O ouro fechou em alta nesta quinta-feira, retomando o patamar de cerca de US$ 4.500 por onça-troy, em sessão marcada por forte volatilidade. Na Comex, o contrato de agosto subiu 1,14% e terminou em US$ 4.532,4; a prata para julho avançou 1,4%, a US$ 75,912 por onça-troy. Os mercados chegaram a registrar perdas significativas nas primeiras horas, em meio a novos ataques e à reação defensiva dos Estados Unidos, que elevaram o preço do petróleo, o dólar e os rendimentos dos Treasuries, pressionando os ativos de refúgio.

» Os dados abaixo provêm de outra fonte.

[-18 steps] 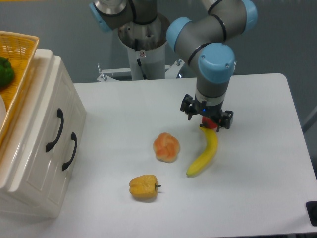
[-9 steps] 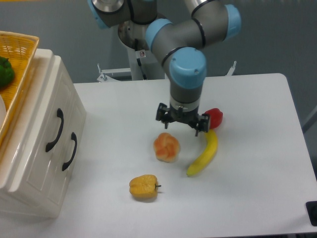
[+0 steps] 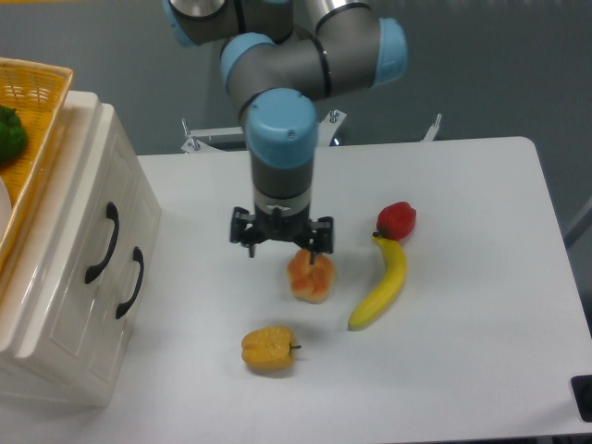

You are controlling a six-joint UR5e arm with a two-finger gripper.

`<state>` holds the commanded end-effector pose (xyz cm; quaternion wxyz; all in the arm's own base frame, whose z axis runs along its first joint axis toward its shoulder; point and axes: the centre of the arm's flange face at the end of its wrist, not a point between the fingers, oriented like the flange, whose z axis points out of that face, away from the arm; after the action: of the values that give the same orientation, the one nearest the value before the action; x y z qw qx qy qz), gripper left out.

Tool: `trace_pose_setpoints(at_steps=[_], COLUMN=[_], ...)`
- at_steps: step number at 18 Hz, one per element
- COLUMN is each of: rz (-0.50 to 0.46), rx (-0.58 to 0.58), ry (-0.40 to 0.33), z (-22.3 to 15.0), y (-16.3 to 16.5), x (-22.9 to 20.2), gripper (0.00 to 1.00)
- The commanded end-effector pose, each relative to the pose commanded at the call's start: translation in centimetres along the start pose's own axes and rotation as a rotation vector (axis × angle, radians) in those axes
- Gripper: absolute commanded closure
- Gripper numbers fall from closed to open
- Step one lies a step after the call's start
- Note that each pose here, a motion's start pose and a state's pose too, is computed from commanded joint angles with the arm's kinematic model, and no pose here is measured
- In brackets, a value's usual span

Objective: Slide open the top white drawer
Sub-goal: 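Move the gripper across the table toward the upper drawer's black handle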

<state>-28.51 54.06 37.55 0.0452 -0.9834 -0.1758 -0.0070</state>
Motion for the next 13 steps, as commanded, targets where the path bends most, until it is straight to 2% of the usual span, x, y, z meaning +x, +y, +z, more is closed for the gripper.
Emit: trace_pose_setpoints(at_steps=[11, 13], rz=[-0.06, -0.078], rx=[0.025, 0.029], ry=[0.016, 0.045], z=[-1.2, -1.2], y=[-0.5, -0.5], x=[6.5, 7.7], gripper=[0.0, 0.0])
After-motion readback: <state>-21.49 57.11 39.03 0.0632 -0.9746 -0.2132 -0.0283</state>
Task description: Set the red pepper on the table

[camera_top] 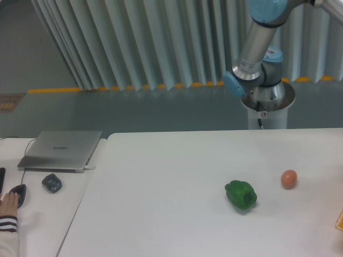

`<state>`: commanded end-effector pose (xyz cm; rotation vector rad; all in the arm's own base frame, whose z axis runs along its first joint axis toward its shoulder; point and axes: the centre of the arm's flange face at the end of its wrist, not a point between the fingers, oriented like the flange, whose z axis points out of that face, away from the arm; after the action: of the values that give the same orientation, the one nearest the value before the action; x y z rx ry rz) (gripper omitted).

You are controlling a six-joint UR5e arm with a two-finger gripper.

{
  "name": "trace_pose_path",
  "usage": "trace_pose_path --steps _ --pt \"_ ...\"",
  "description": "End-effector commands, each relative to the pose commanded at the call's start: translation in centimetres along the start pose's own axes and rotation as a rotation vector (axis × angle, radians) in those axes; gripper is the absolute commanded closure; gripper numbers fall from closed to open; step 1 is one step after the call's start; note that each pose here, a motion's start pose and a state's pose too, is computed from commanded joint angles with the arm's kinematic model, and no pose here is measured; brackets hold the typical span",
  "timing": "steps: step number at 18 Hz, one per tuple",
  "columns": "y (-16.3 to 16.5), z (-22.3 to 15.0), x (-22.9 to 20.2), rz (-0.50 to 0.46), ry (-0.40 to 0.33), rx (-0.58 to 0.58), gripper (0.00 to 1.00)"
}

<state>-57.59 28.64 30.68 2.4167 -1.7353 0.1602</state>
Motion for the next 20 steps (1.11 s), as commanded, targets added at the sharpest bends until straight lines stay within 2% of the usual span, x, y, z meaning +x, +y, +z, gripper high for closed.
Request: trace_pose_path --steps 6,12,20 --pt "0.2 0.0 -0.7 -0.003 0.017 -0.024 0.00" --pt "-0.7 -0.9 -2.8 -0.073 0.004 -0.042 0.00" --pt "-1.3 -2.2 -4.6 -0.083 -0.010 -0.041 0.00"
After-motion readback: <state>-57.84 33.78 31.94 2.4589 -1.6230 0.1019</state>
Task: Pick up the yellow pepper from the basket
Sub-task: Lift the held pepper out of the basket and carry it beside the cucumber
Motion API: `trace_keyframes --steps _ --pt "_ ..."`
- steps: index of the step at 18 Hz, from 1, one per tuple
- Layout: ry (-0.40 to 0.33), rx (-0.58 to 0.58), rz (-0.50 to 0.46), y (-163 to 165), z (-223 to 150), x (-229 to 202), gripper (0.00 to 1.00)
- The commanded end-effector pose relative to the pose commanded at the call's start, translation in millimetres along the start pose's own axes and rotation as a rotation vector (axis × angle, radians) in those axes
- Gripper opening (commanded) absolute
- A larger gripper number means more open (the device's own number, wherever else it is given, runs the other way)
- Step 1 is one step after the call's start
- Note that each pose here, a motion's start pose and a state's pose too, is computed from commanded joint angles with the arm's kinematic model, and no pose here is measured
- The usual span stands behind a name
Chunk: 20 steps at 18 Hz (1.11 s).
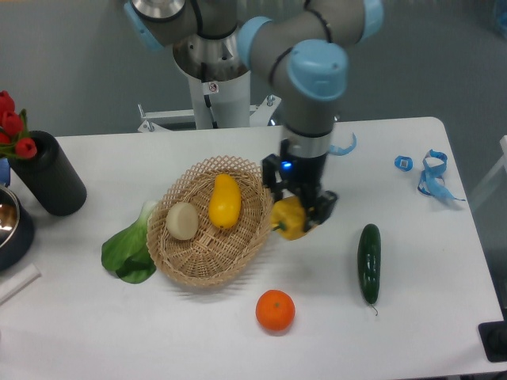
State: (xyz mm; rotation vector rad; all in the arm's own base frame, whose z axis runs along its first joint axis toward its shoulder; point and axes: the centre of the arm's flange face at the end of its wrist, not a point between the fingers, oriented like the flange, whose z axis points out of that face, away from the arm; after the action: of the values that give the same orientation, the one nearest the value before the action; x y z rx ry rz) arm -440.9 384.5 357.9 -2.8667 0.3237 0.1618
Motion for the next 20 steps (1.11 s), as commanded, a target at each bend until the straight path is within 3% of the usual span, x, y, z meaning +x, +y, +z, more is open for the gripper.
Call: trace_keyframes --steps 5,9,20 --pt "0.029 -0.021 -0.033 17.7 19.9 -8.7 0.28" --pt "0.012 -0.105 -0.033 25.4 24.9 -14.2 0.28" --pt "-0.015 -0.196 -0.018 43.6 24.7 -43.3 0.28"
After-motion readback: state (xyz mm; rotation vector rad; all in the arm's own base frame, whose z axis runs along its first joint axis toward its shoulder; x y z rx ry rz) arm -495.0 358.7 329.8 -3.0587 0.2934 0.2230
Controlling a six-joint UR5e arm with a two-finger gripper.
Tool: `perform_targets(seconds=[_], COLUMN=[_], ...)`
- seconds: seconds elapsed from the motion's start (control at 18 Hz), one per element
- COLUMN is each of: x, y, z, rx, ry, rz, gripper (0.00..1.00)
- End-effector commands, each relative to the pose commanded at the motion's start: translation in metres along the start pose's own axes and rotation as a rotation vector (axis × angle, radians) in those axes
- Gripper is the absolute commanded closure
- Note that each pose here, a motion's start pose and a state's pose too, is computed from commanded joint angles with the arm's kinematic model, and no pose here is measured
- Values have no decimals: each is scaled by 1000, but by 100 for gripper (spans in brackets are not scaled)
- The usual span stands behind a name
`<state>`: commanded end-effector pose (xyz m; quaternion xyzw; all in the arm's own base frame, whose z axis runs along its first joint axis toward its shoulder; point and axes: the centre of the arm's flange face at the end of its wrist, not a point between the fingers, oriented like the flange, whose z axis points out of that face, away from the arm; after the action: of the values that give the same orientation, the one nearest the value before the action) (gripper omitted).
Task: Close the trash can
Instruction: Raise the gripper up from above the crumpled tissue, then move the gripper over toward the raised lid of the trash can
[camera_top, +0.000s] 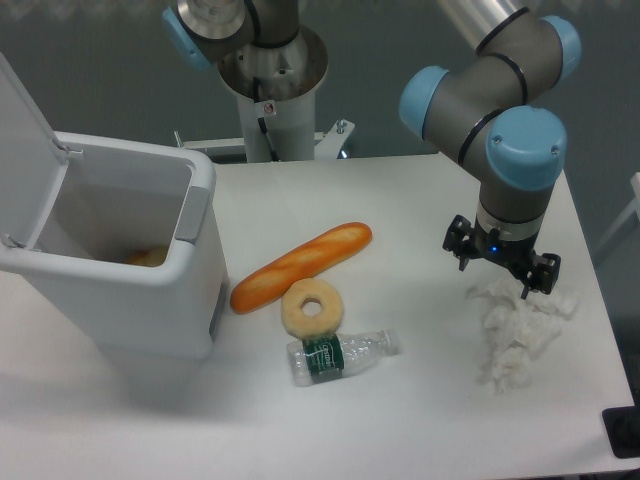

A reversão começou após relatos — citando autoridades americanas — de um acordo preliminar entre EUA e Irã com duração prevista de cerca de 60 dias, que incluiria extensão do cessar‑fogo e medidas para normalizar o tráfego no Estreito de Ormuz. Para analistas do Capital Economics, a restauração do fluxo na rota é um passo necessário à normalização do setor energético; a perspectiva de menor risco geopolítico aliviou a pressão sobre metais preciosos no curto prazo.
Ao mesmo tempo, leituras econômicas dos Estados Unidos ajudaram a modular o movimento: o índice de preços PCE avançou menos que o esperado, aliviando temores inflacionários e dando ao Federal Reserve mais tempo para avaliar os efeitos da alta nos preços de energia, segundo o TD Securities. Porém, a segunda leitura do PIB veio abaixo do previsto, apontando que o quadro macro segue complexo e sujeito a revisões — fator que mantém os mercados sensíveis a dados e notícias.
A combinação de geopolítica e macroeconomia dita o ritmo dos ativos: se o acordo preliminar reduzir o risco em energia, pode diminuir parte da demanda por ouro como proteção; por outro lado, qualquer revés nas negociações ou surpresa inflacionária reavivará a busca por segurança. Em suma, o avanço de hoje reflete um alívio temporário, mas a confirmação do acordo e novos indicadores econômicos serão decisivos para a sustentabilidade do movimento.